Datteln/Essen. . Uniper darf das umstrittene Projekt Datteln 4 vollenden. Die Bezirksregierung genehmigt das Kohlekraftwerk. Neue Klagen zeichnen sich ab.

Lange Zeit war es still auf dem Gelände von Datteln 4. Der Eon-Konzern führte Besuchergruppen über das riesige Areal – Schulklassen, Studenten, Politiker oder Bürger aus der Region. Da waren schon große Teile des Kraftwerkskomplexes vollendet. Der 178 Meter hohe Kühlturm von Datteln 4 steht. Das Maschinengebäude war fertig gebaut, das Kesselhaus ebenfalls. Dennoch galt es zumindest als möglich, dass die milliardenschwere Anlage niemals Strom erzeugen könnte.

Nun hat die Bezirksregierung Münster nach einer jahrelangen Hängepartie entschieden, dass der Düsseldorfer Energiekonzern Uniper den 2009 gerichtlich gestoppten Bau des Steinkohlekraftwerks abschließen und die Anlage in Betrieb nehmen darf.

Mehr als 1000 Bauarbeiter auf dem Gelände

Schon heute befinden sich nach Angaben von Uniper mehr als 1000 Bauarbeiter auf dem Gelände am Dortmund-Ems-Kanal. Unter anderem müssen nun das Brennstofflager und Vorrichtungen für die Schiffsentladung gebaut oder fertiggestellt werden. „Unser Ziel ist es, möglichst bald unsere Kunden zuverlässig mit Fernwärme und Strom aus Datteln zu versorgen“, sagt Uniper-Manager Eckhardt Rümmler. Uniper, ein Ableger des Konzerns Eon, rechnet damit, dass die Anlage Mitte nächsten Jahres ans Netz gehen kann.

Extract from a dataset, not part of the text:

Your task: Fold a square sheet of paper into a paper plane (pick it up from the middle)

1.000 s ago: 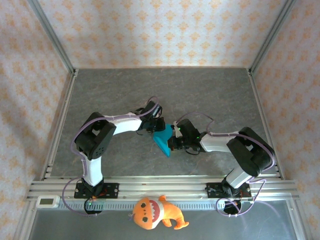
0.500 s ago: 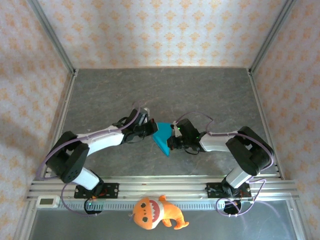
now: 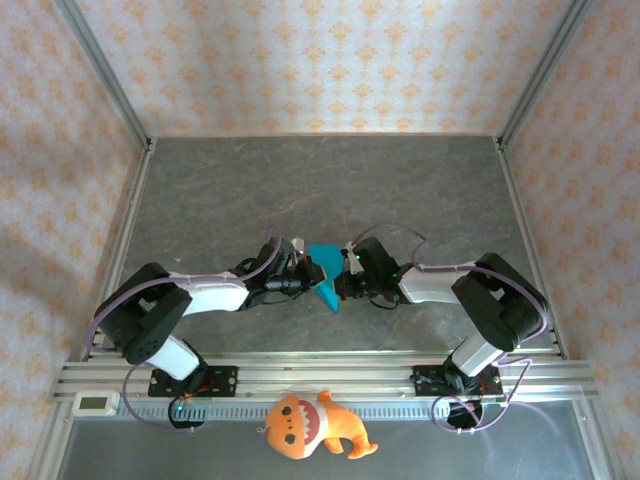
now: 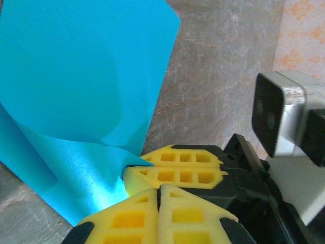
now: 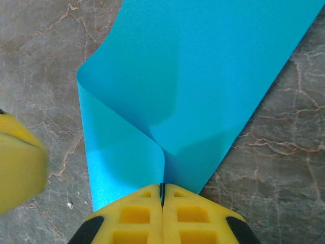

Eon und Uniper haben bereits mehr als eine Milliarde Euro in das Projekt gesteckt. Das Steinkohlekraftwerk kann rechnerisch Strom für rund eine Million Menschen liefern. Außerdem ist es für die Produktion von Bahnstrom und die Fernwärmeversorgung in NRW ausgelegt. Bereits im Jahr 2007 hatte Eon den Grundstein für das Kraftwerk gelegt. Im September 2009 erklärte das Oberverwaltungsgericht Münster nach Bürgerprotesten und Planungsfehlern den Bebauungsplan für ungültig. Dem Versorger wurde unter anderem vorgeworfen, die Anlage zu dicht an Wohngebieten hochgezogen zu haben.

Bahnstrom und Fernwärme

Datteln 4 ist nach Angaben von Uniper in der Lage, rund ein Viertel des gesamten Bahnstroms in Deutschland zu produzieren. Außerdem soll das Kohlekraftwerk insbesondere zur Fernwärmeversorgung im Ruhrgebiet beitragen. So ist eine neue Fernwärme-Leitung geplant, die Datteln 4 mit Recklinghausen verbindet. Von dort aus gibt es Anschluss an das Fernwärme-Netz des Ruhrgebiets.

Mit Blick auf die nun erfolgte Genehmigung der Bezirksregierung Münster zeigte sich NRW-Wirtschaftsminister Garrelt Duin (SPD) zufrieden. „Damit kann endlich das weltweit modernste Steinkohlenkraftwerk fertig gestellt werden und den Betrieb aufnehmen“, sagte Duin unserer Redaktion. „Das Kraftwerk sichert zuverlässig die Fernwärmeversorgung und kann jederzeit Strom in die Netze einspeisen, wenn die Sonne nicht scheint und der Wind nicht weht.“

Bund für Umwelt- und Naturschutz kündigt Klage an

Duins Ministerkollege im Umweltressort äußerte sich anders. Datteln 4 sei „keine Frage des politischen Wollens, sondern des rechtlichen Könnens“, sagte Johannes Remmel (Grüne). „Dass es gegen die Genehmigung der Bezirksregierung Münster zu Klagen kommen wird, ist sehr wahrscheinlich. Diese Fragen müssen aber vor Gericht geklärt werden.“

Tatsächlich kündigte der Bund für Umwelt- und Naturschutz (BUND) prompt nach der Entscheidung der Bezirksregierung an, erneut vor Gericht zu ziehen. Trotz höherer Auflagen für Uniper – etwa mit Blick auf den Ausstoß von Quecksilber beim Kraftwerksbetrieb – sieht der BUND weiterhin gravierende Mängel. Man werde „in aller Konsequenz gegen den Kraftwerksschwarzbau vorgehen“, kündigte der stellvertretende BUND-Landeschef Thomas Krämerkämper an.